His reputation as a scholar was not confined to his own country. He was highly admired in foreign universities as well. Religiously he was decidedly a Calvinist in his theological views and a non conformist as to matters of ceremony and discipline.
It is no wonder that a man of such formidable knowledge and talents would be asked to join the team translating the new Bible. Wood remarked that "he had a considerable hand in the effort".
Thomas Holland was assigned to the First Oxford Company with colleagues, John Rainolds, John Harding, Richard Kilbye, Miles Smith, Richard Brett, Richard Fairclough and William Thorne. Every one of these men was a superb scholar. Their task, the translation of the prophets, Isaiah through Malachi, must have seemed challenging, even to such a qualified group. Isaiah, often simply called the Prophet, contributed so richly to establishing the messianic tradition valued by Christians and Jews. Jesus quoted Isaiah at the beginning of his ministry as prophetically foreshadowing his mission.

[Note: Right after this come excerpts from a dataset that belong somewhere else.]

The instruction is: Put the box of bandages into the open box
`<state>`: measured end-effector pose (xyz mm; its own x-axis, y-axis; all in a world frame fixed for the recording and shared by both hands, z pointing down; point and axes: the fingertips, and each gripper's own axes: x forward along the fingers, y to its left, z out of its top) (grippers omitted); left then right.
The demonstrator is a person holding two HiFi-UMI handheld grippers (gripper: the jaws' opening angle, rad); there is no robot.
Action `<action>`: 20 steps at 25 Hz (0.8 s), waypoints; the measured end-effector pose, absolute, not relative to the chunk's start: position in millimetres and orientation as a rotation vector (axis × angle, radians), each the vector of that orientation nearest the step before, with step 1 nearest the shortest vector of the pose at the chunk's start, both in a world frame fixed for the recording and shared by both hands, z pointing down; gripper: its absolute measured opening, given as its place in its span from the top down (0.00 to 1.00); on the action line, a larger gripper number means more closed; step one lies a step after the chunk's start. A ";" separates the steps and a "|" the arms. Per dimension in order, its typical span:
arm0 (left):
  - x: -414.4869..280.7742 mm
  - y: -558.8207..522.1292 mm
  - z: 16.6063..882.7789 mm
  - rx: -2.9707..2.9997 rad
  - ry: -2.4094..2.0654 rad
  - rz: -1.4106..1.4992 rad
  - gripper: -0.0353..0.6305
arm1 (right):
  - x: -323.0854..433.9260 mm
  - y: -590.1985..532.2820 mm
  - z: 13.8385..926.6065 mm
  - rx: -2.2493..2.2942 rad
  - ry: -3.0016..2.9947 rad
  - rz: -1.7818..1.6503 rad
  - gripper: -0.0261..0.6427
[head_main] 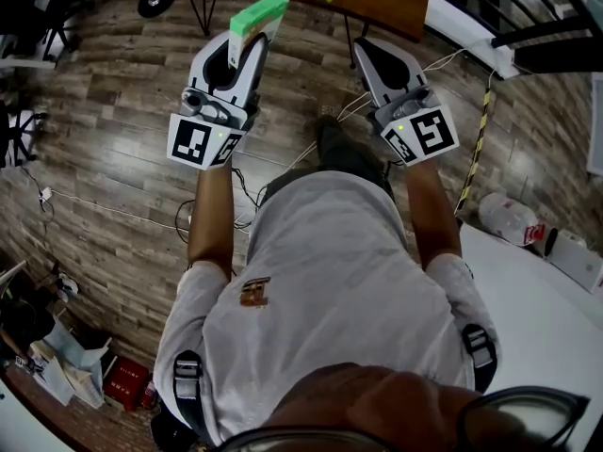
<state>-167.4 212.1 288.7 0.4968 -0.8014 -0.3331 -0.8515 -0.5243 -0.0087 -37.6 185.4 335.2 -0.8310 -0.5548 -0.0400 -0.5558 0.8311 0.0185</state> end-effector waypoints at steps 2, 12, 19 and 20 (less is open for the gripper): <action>-167.4 204.2 291.7 -2.559 1.431 0.423 0.79 | -38.5 176.5 338.3 -0.894 2.969 0.051 0.91; -181.3 98.7 296.4 -2.547 1.440 0.380 0.79 | -52.8 63.2 341.2 -0.867 2.965 0.059 0.91; -176.8 10.1 298.0 -2.550 1.461 0.354 0.79 | -49.3 -29.9 338.8 -0.845 2.975 0.051 0.91; -174.6 -1.6 298.6 -2.551 1.464 0.348 0.79 | -47.3 -42.4 339.4 -0.841 2.975 0.047 0.91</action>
<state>-174.6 -1.6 298.6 0.4877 -0.8237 -0.2895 -0.8657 -0.4990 -0.0386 -47.3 -42.4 339.4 -0.8508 -0.5225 -0.0563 -0.5240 0.8516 0.0158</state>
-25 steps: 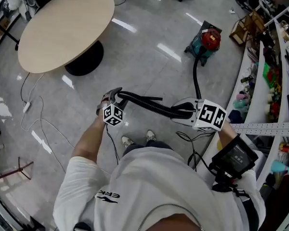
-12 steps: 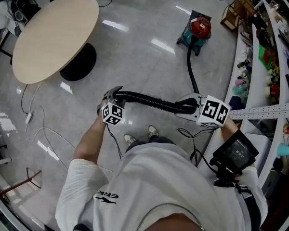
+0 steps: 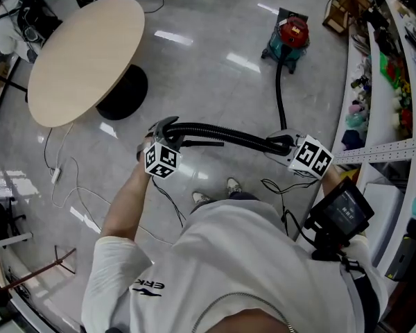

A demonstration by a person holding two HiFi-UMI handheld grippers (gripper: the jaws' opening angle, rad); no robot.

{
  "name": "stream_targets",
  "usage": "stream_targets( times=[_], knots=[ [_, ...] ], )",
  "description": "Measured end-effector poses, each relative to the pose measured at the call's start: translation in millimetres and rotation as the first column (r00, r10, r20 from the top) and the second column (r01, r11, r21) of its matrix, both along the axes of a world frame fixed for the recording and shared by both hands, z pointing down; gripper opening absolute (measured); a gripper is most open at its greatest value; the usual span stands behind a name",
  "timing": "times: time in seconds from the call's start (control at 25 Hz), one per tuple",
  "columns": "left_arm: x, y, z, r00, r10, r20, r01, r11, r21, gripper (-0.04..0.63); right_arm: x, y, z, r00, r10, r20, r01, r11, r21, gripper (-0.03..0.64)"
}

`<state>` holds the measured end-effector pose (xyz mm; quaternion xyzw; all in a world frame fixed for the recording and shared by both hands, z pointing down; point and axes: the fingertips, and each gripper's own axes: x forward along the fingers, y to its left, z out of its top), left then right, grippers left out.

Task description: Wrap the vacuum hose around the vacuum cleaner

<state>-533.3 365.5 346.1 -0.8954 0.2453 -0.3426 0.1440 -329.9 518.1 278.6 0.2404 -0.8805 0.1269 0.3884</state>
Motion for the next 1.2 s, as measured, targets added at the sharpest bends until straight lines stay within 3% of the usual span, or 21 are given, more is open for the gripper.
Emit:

Thomas Holland and his fellow Translators were able to capture not only the message of the prophets, but the beauty and power of the prophetic language.
As one "taking a considerable hand" in the translation, Thomas Holland helped fashion the words that speak so powerfully even to generations centuries removed.
At the turn of the century in 1600, Thomas Holland found himself drawn into a controversy that was not of his own making. His father-in-law Brian Gunter of North Moreton, brought legal actions against the Gregory family of his own village, claiming they had bewitched his daughter, Anne Gunter, (Susan Holland's sister) as retaliation for Brian Gunter's self defense killing of two of the Gregory sons. Anne Gunter was described as suffering from a multitude of bizarre symptoms that her father urged could only be explained as a form of demonic possession. By 1609 the case had moved to the Star Chamber in London where even King James took a great interest in it. During the Star Chamber proceeding Thomas Holland was summoned to give testimony as was his fellow Translator, John Harding. Harding testified that he doubted the claim that the supposedly bewitched Anne could read with her eyes closed, as she had failed to do so in his presence when the room was darkened. Ultimately it came to light that Brian Gunter had coerced his daughter's testimony and had staged her symptoms. The case was thrown out, Brian Gunter punished, and the prosecution of cases involving alleged witchcraft largely died out in England.